We made plans to go to the mall the next day with plenty of area for me to walk and her to critique me. It was decided that my fat-girl-esque walk comes from me lowering my shoulders and occasionally swaying when I walk. After years of self-esteem issues and wanting to blend (aka be lower than everyone), I don’t walk up straight. The swaying, however, is a habit derived from a self-consciousness over hearing my thighs rub together. Every girl owns a pair of pants that’s made of that specific fabric that makes the swish, swish noise when you walk. No, not corduroy. I’ve never owned corduroy. My office is a very quiet environment at times and I can hear myself walking down the corridor, so I sway. I’m sure that’s why so many girls strive for that thigh gap, so that they can walk confidently in quiet places. It’s embarrassing and it’s like I’m announcing to my floor that I have arrived for the day. Sarah’s here! You can hear her and her thighs coming up the stairs.

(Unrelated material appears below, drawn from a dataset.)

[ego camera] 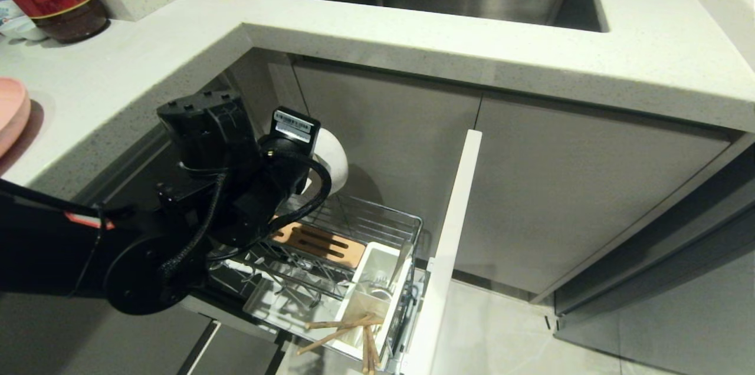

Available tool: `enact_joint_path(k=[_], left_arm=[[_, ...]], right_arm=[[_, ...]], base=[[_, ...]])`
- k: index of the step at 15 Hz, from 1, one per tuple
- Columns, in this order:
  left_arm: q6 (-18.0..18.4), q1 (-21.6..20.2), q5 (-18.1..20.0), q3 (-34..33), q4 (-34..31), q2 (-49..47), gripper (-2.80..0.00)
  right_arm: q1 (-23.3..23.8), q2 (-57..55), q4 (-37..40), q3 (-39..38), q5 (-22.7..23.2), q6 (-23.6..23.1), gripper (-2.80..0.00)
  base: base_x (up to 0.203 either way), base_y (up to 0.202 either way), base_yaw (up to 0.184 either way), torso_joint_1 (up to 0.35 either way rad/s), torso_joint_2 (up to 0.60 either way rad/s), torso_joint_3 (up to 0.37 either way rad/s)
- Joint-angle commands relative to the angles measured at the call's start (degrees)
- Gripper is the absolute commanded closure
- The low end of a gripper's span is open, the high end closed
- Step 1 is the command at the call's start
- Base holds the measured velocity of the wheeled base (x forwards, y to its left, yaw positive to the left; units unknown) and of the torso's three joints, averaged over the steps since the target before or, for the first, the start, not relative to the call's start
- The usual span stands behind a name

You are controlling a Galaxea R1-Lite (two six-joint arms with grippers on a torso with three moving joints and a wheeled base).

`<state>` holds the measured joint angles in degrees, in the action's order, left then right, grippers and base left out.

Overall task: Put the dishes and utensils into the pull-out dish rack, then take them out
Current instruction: Pick up the bowl and place it in the cupboard

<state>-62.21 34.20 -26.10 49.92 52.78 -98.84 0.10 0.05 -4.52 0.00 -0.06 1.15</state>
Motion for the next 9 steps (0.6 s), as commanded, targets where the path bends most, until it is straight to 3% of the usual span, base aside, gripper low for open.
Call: enact_joint_path(k=[1, 3, 9], left_arm=[[-0.47, -0.26, -0.5, -1.02, 0.77, -3.02, 0.0], [-0.63, -0.18, -0.68, -1.51, 2.85, -4.49, 0.0], [-0.55, -0.27, -0.61, -5.78, 17.29, -10.41, 0.0]], right_arm=[[-0.01, -0.05, -0.05, -1.57, 0.01, 0.0, 0.0], [-0.01, -0.05, -0.05, -1.5, -0.02, 0.0, 0.0], [-0.01, -0.05, -0.05, -1.56, -0.03, 0.0, 0.0]], base=[[0.0, 0.0, 0.0, 0.0, 0.0, 0.0], [0.0, 0.0, 0.0, 0.0, 0.0, 0.0], [0.0, 0.0, 0.0, 0.0, 0.0, 0.0]])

With research, development and some thigh toning exercises, I hope to shed my fat-girl walk. I’m admitting it to all of you in my world with hopes that you help correct me. Feel free to make a buzzer sound when I slouch or sway. It takes a village and I strive to one day glide confidently from room to room. I want to thank Michelle for providing me an opportunity for self-improvement. I love you for your honesty and willingness to still be seen in public with me despite my fatty-person gait.